• The problem: Check every line below, and copy those that include "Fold".

• Source material:
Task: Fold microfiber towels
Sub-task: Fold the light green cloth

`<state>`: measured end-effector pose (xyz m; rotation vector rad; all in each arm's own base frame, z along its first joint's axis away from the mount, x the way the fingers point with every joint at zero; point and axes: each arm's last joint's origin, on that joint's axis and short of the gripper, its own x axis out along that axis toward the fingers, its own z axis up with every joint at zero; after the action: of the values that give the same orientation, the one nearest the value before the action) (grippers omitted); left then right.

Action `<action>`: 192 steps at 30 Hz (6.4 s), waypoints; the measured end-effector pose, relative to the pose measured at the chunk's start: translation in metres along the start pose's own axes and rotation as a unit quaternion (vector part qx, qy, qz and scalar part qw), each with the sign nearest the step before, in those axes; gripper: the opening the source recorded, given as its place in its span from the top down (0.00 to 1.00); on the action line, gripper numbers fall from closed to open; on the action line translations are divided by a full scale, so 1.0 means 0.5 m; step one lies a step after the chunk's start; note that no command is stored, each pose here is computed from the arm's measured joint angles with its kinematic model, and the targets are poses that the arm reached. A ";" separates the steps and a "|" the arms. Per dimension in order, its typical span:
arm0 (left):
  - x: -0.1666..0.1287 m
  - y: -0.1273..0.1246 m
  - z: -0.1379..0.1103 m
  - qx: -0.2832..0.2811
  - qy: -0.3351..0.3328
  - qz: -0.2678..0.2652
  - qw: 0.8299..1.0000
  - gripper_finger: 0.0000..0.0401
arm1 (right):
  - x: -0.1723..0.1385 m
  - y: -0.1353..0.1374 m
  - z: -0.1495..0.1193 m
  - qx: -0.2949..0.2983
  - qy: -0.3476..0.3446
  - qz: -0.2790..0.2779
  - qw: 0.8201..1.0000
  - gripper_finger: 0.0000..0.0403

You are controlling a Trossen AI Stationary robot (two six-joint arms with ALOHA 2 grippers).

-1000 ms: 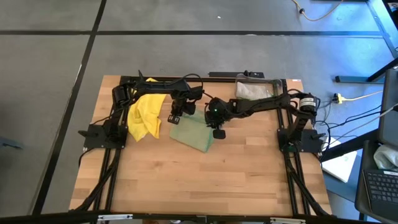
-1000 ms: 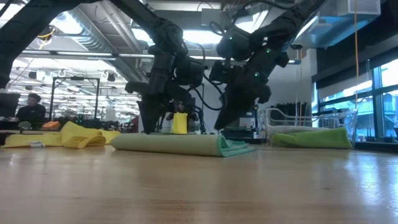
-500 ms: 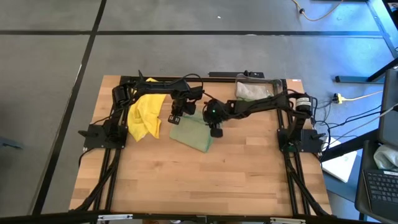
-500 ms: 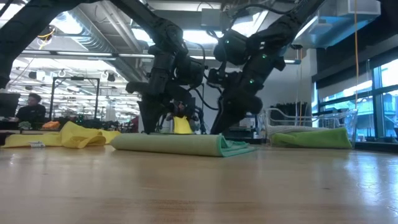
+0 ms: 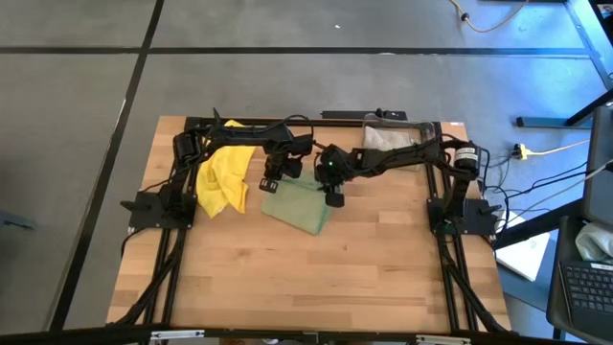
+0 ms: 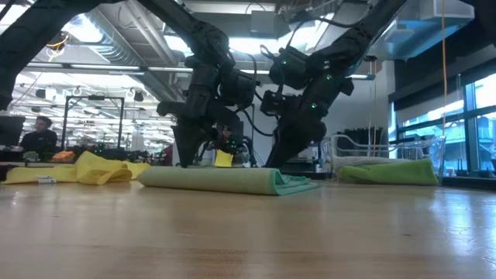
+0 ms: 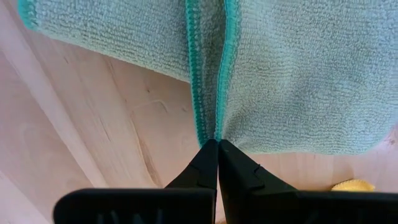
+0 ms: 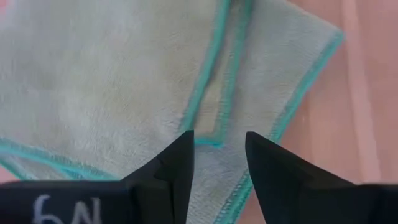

• Answer space:
Task: Fold microfiber towels
Sub-task: Fold the light green cloth

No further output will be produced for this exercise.